### Input records

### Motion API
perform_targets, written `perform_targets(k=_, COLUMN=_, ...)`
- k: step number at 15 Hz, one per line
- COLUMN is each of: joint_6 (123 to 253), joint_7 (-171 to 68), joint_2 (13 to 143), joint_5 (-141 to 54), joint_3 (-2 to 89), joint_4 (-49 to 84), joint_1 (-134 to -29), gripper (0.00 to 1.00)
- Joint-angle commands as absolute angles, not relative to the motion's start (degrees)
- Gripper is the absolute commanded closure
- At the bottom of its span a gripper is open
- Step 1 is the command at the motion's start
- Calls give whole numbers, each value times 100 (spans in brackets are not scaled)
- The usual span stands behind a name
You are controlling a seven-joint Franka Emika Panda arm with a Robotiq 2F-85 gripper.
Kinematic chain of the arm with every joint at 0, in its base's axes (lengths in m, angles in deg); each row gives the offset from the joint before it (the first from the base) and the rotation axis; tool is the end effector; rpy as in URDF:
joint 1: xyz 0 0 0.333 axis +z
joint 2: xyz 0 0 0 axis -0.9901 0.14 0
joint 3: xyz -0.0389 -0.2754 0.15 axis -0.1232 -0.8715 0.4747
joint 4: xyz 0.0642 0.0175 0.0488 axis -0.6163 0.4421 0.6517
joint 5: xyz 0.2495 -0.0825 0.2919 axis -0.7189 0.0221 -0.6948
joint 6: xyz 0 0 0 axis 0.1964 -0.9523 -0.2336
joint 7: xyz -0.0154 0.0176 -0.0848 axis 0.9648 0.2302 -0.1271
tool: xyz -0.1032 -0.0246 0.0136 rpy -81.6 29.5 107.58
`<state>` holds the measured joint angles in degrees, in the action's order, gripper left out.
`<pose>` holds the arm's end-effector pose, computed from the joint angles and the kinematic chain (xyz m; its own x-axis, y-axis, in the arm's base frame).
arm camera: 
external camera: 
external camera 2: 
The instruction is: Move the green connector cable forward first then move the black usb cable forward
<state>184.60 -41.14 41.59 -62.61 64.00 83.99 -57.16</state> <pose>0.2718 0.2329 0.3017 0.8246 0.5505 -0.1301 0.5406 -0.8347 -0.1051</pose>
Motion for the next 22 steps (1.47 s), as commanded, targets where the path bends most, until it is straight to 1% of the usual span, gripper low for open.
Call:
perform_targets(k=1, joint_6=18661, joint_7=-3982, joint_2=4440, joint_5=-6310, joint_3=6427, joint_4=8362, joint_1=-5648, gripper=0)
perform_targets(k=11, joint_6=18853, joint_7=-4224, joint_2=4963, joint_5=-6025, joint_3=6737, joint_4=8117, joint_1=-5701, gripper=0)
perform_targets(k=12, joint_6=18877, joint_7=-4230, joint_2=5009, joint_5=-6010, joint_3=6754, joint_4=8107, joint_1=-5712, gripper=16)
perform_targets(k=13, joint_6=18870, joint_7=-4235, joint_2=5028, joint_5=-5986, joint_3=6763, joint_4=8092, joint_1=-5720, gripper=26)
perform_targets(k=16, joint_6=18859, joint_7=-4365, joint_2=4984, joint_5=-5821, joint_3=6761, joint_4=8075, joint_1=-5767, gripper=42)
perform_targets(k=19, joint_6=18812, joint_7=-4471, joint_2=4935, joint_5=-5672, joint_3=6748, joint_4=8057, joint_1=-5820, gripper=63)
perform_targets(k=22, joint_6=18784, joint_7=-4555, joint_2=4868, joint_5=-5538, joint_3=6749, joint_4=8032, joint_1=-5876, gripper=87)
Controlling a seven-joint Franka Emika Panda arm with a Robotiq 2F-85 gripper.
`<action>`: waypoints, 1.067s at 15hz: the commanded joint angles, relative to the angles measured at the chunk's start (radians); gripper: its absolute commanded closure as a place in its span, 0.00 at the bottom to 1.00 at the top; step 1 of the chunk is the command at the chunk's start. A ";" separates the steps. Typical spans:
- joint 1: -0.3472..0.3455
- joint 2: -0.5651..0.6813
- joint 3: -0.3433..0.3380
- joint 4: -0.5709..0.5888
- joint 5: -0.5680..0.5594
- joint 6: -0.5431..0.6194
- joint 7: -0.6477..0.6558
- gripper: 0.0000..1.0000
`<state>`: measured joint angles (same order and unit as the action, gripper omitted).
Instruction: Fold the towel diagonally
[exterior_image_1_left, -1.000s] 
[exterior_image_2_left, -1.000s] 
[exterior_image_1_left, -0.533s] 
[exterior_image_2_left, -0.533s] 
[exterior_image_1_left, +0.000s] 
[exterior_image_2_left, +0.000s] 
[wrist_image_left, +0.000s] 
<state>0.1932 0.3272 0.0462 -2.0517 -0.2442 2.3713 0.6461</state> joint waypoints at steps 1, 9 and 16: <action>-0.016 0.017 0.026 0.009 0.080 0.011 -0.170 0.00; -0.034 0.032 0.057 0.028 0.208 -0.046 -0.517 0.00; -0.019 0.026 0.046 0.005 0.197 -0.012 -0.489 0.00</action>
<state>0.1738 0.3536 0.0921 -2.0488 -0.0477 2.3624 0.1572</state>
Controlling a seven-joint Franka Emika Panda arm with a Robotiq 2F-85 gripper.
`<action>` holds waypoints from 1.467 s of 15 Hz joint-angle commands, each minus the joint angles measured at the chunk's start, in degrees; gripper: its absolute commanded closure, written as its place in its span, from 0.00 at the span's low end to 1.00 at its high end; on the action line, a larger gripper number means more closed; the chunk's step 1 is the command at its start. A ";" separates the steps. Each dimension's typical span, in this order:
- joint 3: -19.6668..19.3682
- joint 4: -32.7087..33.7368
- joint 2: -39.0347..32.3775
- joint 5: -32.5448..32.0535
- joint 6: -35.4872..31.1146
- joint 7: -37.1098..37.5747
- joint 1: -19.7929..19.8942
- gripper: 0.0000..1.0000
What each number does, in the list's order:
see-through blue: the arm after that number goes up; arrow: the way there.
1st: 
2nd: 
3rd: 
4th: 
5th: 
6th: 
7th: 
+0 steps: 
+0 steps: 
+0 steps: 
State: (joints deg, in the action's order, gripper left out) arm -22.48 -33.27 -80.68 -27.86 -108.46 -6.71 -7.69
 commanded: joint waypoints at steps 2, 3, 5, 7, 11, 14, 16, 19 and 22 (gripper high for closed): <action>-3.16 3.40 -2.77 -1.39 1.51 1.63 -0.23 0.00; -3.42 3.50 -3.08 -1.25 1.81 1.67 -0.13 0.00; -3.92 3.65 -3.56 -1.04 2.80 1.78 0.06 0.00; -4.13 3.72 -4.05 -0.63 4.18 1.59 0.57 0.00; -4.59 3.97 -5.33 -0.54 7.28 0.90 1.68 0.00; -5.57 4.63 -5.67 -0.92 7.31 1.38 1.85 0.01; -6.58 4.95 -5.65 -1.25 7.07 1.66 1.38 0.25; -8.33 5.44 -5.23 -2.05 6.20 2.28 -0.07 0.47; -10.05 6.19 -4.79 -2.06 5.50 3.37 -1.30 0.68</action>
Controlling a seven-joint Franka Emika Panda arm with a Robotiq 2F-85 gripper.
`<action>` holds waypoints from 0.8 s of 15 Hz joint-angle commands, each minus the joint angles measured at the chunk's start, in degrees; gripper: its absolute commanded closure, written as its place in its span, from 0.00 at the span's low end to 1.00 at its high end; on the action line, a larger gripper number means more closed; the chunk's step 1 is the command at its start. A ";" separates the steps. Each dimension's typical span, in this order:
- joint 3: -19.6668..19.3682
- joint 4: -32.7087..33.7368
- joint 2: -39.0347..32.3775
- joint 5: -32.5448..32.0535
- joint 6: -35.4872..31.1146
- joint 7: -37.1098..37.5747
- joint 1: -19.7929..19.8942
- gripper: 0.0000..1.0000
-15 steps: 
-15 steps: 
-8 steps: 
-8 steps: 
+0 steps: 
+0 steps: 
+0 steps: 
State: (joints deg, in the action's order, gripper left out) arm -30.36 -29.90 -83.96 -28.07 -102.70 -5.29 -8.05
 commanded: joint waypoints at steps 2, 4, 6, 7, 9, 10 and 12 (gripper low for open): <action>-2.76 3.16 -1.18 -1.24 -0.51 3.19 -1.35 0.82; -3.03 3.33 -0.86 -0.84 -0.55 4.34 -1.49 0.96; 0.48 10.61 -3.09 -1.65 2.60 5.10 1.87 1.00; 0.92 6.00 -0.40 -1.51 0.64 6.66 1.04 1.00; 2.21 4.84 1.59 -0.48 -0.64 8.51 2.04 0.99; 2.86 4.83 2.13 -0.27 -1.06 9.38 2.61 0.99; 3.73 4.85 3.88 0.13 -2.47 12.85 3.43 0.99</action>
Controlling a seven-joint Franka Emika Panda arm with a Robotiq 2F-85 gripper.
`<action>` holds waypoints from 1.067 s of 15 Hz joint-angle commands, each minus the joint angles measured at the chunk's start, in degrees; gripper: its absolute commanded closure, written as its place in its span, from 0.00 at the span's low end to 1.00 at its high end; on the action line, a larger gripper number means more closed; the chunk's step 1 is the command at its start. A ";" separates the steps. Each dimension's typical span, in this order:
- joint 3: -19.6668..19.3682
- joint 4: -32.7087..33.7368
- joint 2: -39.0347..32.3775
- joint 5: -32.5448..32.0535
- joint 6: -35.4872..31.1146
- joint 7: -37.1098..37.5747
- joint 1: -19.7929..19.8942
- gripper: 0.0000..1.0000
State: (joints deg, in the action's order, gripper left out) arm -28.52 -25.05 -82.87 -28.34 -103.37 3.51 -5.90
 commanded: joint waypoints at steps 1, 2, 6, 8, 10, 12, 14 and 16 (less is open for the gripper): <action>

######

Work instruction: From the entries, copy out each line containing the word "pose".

Written reply:
`<pose>` holds the arm's end-effector pose, computed from the joint angles and the kinematic chain (xyz m; its own x-axis, y-axis, in the arm's base frame).
<state>184.60 -41.14 41.59 -62.61 64.00 83.99 -57.16</state> <pose>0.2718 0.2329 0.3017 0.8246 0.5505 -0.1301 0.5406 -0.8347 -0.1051</pose>

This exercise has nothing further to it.